*How to complete this task*. Among the lines below, which ones contain the word "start"? Copy every such line.

--- Information supplied Enclosed Below ---

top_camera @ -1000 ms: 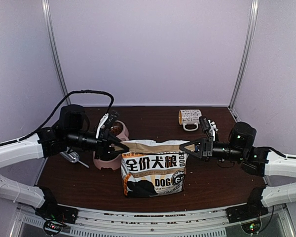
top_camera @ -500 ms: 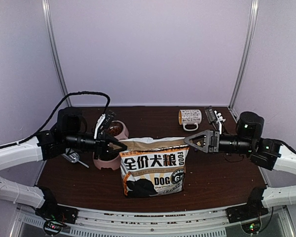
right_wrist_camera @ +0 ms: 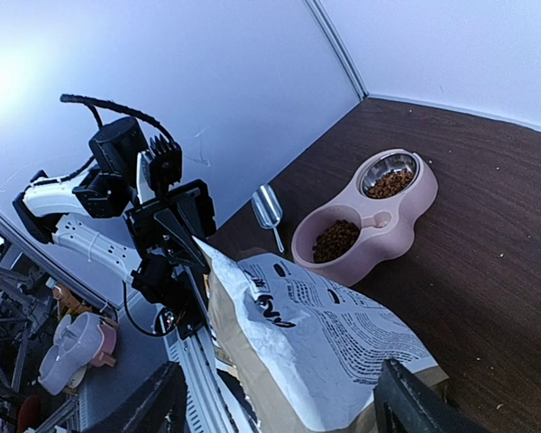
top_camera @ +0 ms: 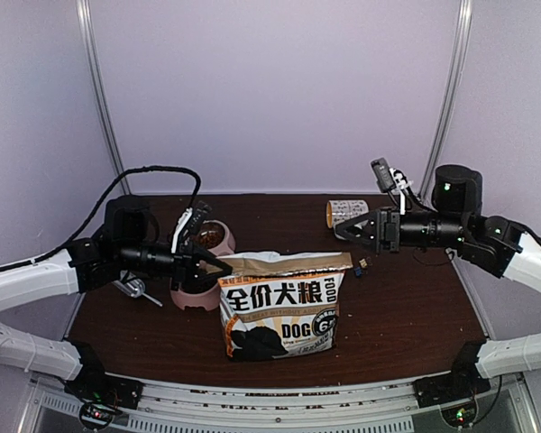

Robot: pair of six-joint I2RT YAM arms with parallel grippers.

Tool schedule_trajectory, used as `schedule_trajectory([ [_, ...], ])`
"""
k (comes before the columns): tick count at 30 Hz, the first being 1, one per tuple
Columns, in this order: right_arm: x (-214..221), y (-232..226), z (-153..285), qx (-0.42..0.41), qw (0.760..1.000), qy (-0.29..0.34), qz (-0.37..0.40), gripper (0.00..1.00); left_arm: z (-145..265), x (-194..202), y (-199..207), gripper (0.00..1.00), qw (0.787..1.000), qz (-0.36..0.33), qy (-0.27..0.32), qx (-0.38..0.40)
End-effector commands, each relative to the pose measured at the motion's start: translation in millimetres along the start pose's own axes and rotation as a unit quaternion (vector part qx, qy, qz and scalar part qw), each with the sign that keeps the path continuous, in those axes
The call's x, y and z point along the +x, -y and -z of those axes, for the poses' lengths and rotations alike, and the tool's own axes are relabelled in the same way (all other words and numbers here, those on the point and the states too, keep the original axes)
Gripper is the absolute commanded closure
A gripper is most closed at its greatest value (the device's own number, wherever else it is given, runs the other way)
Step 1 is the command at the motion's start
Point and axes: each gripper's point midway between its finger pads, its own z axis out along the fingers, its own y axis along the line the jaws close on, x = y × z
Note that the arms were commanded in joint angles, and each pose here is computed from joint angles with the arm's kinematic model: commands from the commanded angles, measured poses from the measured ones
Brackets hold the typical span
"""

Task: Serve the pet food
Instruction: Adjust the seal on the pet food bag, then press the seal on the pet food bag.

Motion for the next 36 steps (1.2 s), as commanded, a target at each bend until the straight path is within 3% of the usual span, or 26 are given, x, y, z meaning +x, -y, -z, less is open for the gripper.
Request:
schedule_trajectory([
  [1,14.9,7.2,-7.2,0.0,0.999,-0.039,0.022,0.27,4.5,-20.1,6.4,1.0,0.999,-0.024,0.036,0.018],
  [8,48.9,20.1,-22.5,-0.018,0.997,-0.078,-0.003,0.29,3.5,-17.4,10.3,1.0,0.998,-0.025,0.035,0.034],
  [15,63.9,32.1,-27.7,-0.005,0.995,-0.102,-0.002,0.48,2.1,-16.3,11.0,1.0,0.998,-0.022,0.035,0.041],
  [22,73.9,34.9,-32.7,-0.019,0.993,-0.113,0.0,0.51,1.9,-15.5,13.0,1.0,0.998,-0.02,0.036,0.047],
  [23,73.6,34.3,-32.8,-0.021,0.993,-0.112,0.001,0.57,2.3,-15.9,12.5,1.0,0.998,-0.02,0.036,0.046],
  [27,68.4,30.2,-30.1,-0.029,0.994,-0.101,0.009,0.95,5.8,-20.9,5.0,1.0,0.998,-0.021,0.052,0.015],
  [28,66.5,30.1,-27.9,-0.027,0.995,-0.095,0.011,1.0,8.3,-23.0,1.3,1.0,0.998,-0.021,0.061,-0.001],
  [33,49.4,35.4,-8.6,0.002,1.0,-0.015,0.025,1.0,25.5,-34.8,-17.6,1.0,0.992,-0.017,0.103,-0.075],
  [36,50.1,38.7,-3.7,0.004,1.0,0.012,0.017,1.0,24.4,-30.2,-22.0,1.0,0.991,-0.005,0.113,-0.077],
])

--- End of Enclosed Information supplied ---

*Exercise answer*.
End-effector commands, each relative to the pose measured at the motion's start: translation in millimetres along the start pose's own axes and rotation as a unit quaternion (vector part qx, qy, qz and scalar part qw), each with the sign that keeps the path continuous, in those axes
Step 1 is the command at the motion's start

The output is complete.